**Exercise objective**
Go to the line holding "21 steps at" in the entries below and write out exactly every line down to and including the line holding "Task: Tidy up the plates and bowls".

**Records for the exercise**
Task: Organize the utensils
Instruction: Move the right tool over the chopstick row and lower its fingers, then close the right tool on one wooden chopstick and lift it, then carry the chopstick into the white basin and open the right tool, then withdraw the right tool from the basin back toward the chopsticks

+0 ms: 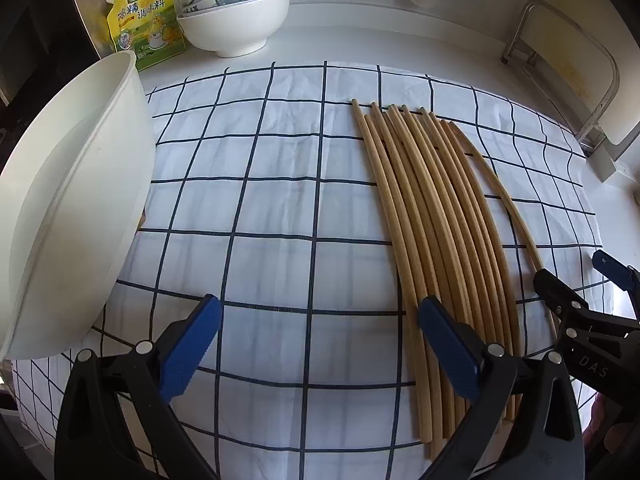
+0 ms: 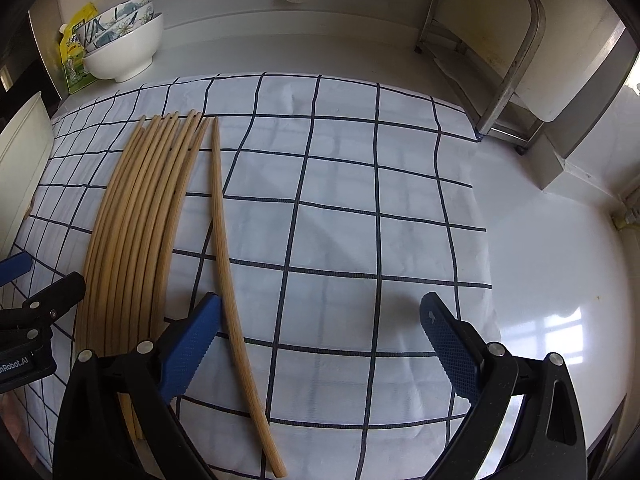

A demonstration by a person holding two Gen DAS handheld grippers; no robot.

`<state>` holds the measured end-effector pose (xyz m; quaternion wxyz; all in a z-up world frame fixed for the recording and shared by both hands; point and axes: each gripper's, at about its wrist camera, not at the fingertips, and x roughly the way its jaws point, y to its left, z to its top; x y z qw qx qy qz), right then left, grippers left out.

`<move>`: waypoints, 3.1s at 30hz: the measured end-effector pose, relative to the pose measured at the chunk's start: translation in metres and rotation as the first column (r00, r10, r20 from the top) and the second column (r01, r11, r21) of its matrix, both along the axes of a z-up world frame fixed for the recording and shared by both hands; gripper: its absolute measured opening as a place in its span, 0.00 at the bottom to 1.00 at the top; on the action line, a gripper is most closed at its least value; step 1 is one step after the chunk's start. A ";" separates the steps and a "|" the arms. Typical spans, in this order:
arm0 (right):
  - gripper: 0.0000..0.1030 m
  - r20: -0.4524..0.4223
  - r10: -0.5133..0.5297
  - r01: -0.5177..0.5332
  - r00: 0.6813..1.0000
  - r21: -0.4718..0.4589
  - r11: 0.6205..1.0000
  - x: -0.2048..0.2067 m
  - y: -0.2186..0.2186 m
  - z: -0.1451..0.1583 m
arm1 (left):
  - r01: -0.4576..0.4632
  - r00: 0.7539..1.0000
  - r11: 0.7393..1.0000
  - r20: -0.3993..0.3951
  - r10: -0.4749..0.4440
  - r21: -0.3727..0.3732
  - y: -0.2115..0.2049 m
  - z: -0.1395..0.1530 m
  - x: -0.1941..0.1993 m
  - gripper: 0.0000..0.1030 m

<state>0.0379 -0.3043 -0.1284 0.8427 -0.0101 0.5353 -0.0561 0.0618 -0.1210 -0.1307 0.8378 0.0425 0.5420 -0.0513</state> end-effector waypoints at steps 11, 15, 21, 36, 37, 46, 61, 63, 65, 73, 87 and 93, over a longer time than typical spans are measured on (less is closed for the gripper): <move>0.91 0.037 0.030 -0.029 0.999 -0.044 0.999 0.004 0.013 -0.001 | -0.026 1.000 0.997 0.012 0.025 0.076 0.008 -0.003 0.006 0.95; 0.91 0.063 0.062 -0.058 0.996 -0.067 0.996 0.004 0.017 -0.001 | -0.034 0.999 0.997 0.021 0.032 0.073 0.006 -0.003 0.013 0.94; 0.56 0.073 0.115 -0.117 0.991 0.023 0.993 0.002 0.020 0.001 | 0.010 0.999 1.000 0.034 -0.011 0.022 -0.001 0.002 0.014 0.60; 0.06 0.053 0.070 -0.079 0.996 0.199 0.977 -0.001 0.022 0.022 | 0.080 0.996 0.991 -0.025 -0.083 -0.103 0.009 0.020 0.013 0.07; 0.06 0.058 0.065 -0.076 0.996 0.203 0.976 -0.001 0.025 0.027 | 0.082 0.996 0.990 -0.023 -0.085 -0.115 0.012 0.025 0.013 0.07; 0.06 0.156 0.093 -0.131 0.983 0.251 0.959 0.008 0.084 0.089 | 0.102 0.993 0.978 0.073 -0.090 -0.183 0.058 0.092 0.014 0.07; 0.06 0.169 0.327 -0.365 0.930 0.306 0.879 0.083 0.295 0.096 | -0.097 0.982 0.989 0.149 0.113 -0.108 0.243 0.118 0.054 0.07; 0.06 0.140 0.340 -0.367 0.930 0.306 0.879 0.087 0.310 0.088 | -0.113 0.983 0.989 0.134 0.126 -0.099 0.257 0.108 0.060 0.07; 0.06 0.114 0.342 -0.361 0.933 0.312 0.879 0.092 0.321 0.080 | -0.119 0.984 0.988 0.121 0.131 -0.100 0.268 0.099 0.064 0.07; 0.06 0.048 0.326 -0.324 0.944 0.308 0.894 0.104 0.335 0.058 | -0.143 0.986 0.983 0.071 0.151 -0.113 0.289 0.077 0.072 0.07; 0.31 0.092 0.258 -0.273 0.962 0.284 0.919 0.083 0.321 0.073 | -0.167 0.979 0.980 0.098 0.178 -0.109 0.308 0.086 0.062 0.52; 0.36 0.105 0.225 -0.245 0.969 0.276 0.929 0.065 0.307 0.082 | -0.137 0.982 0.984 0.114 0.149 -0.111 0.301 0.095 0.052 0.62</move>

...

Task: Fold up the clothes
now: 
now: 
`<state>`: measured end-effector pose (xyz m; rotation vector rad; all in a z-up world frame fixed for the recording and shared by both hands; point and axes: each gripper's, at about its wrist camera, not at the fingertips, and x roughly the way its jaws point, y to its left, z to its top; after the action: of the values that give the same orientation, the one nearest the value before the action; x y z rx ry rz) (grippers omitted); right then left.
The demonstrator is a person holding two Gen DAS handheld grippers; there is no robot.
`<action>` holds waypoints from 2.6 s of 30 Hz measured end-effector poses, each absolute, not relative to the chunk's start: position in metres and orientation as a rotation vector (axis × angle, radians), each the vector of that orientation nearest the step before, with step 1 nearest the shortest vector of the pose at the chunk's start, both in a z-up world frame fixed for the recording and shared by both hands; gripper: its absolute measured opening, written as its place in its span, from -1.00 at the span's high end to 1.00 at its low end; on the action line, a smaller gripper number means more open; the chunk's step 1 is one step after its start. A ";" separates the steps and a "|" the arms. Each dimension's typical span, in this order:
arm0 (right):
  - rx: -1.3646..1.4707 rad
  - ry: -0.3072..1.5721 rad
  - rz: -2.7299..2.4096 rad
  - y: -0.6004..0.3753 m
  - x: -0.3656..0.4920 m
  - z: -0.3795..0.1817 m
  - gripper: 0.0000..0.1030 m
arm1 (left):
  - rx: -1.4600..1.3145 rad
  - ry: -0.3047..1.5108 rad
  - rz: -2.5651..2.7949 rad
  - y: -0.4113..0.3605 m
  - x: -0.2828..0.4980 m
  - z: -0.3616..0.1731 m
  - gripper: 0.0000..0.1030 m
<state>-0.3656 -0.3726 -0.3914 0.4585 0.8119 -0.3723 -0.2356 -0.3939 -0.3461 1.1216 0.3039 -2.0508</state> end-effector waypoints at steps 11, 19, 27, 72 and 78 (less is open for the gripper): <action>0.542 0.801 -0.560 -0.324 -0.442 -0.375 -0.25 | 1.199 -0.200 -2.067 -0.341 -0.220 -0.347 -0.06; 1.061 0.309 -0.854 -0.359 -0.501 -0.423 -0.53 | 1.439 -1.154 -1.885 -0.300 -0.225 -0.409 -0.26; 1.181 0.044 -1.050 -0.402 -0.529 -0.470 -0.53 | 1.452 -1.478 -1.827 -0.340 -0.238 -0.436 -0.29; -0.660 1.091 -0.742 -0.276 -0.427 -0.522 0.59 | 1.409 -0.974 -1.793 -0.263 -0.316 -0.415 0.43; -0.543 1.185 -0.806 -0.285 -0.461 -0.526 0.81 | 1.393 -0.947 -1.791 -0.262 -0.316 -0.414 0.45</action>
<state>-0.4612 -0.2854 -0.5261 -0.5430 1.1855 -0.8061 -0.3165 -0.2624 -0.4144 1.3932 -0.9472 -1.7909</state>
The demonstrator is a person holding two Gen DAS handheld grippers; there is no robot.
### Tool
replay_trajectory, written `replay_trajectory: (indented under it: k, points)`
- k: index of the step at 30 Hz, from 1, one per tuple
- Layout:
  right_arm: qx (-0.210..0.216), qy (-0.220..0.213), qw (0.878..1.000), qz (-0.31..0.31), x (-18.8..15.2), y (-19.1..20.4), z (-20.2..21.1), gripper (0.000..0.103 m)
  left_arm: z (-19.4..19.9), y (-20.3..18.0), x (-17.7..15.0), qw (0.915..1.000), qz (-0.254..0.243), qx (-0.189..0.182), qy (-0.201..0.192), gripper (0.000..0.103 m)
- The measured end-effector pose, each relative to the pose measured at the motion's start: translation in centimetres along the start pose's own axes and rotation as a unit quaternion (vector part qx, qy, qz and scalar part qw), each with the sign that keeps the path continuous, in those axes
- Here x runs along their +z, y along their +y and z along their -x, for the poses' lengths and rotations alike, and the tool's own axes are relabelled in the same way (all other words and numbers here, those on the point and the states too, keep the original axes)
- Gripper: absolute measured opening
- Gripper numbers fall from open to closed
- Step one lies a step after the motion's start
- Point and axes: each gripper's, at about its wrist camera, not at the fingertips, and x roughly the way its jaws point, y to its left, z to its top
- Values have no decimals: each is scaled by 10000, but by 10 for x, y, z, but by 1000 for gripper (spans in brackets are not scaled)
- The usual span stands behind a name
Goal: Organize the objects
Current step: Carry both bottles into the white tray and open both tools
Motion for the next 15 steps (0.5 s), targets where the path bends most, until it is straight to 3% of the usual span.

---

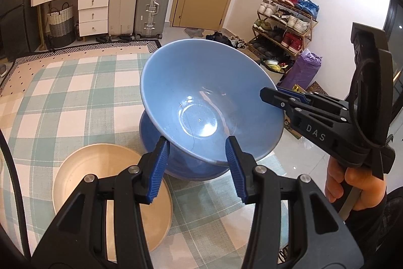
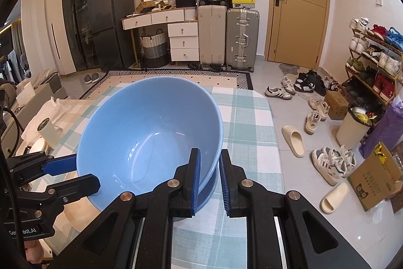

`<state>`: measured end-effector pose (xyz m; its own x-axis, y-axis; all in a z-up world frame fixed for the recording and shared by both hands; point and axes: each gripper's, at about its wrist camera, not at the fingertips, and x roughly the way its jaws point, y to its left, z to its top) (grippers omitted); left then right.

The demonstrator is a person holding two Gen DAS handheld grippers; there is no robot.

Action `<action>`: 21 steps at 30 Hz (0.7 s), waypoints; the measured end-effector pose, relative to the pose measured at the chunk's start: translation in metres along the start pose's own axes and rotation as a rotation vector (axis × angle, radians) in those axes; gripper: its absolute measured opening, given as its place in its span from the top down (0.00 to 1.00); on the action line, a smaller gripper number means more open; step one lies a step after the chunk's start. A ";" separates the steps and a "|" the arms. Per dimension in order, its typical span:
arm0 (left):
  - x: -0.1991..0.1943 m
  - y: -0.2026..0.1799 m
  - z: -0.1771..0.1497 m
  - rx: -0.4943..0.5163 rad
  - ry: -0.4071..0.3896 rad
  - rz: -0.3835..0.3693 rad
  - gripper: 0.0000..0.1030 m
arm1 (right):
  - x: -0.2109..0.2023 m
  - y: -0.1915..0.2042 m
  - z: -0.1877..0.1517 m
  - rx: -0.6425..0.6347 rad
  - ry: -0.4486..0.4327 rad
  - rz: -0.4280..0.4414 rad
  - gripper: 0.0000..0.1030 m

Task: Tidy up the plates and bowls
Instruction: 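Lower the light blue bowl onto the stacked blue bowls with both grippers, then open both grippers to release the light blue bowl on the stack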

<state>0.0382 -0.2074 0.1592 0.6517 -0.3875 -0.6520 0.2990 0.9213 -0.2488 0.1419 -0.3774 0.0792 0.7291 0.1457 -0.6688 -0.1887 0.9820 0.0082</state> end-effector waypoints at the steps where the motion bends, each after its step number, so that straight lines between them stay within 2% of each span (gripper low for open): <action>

**Solved exercise**
Action `<action>`: 21 steps at 30 Hz (0.7 s), waypoints; the measured end-effector pose, relative to the pose measured at the chunk's start: translation in metres along the start pose's own axes and rotation as a rotation vector (axis × angle, radians) in those axes; gripper: its absolute measured opening, given as its place in its span from the top down (0.00 to 1.00); on the action line, a smaller gripper number means more open; step one lies a step after the chunk's start. A ";" separates the steps and a "|" the arms. Per dimension in order, its typical span:
arm0 (left):
  - x: -0.1991..0.1943 m
  - y: -0.2026..0.1799 m
  - z: -0.1771..0.1497 m
  - rx: -0.4943..0.5163 rad
  - ry: -0.4071..0.3896 rad
  - rz: -0.3835..0.3693 rad
  - gripper: 0.0000..0.1030 m
arm1 (right):
  - x: -0.2109..0.2023 m
  - y: -0.1915..0.2042 m
  - z: -0.1877..0.1517 m
  - rx: -0.6425..0.6347 rad
  - ry: -0.4486..0.4327 rad
  - rz: -0.4280..0.4414 rad
  - gripper: 0.0000..0.1030 m

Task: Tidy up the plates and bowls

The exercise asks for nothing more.